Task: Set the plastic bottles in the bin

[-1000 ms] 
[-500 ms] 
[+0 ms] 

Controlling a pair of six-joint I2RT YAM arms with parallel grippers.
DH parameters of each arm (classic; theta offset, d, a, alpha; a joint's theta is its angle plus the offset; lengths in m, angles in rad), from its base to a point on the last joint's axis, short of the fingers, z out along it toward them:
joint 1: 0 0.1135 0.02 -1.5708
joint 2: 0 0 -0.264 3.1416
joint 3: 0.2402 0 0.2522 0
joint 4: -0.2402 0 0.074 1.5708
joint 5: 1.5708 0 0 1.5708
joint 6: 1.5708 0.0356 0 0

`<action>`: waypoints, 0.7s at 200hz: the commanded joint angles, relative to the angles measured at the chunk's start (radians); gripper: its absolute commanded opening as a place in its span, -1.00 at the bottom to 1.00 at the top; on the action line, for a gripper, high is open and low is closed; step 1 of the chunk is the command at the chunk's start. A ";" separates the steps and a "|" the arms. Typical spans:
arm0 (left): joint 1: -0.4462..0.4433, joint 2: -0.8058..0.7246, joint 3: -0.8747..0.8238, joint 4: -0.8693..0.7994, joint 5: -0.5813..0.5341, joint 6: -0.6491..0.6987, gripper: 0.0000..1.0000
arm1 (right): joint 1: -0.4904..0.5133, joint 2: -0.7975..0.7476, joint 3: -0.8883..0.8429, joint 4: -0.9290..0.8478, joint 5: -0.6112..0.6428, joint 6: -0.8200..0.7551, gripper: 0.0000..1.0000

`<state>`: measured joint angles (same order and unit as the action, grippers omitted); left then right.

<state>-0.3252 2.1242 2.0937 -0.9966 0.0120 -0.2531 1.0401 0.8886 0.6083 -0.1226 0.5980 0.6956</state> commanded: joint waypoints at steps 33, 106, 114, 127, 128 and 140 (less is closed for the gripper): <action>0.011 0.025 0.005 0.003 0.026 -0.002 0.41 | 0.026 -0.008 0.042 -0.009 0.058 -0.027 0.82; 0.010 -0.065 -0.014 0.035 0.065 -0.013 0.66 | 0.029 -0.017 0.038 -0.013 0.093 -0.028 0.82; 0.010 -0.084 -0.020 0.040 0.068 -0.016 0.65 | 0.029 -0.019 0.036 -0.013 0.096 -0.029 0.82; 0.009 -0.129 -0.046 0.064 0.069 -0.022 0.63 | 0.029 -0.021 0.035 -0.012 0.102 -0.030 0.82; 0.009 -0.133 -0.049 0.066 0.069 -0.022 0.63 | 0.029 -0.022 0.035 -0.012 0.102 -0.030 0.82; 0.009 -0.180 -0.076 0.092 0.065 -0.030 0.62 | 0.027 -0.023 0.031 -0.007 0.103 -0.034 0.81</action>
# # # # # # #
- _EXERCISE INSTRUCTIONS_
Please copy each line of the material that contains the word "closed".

- _RESPONSE TO THIS EXERCISE_
`<action>`: waypoints, 0.7s at 200hz: the commanded joint angles, relative to the angles measured at the chunk's start (radians); gripper: its absolute commanded opening as a place in its span, -1.00 at the bottom to 1.00 at the top; on the action line, for a gripper, high is open and low is closed; step 1 of the chunk is the command at the chunk's start. A ";" separates the steps and a "|" the arms. Typical spans:
<state>-0.3252 2.1242 2.0937 -0.9966 0.0120 -0.2531 1.0401 0.8886 0.6083 -0.1226 0.5980 0.6956</state> commanded: joint waypoints at steps 33, 106, 114, 127, 128 and 140 (less is closed for the gripper): <action>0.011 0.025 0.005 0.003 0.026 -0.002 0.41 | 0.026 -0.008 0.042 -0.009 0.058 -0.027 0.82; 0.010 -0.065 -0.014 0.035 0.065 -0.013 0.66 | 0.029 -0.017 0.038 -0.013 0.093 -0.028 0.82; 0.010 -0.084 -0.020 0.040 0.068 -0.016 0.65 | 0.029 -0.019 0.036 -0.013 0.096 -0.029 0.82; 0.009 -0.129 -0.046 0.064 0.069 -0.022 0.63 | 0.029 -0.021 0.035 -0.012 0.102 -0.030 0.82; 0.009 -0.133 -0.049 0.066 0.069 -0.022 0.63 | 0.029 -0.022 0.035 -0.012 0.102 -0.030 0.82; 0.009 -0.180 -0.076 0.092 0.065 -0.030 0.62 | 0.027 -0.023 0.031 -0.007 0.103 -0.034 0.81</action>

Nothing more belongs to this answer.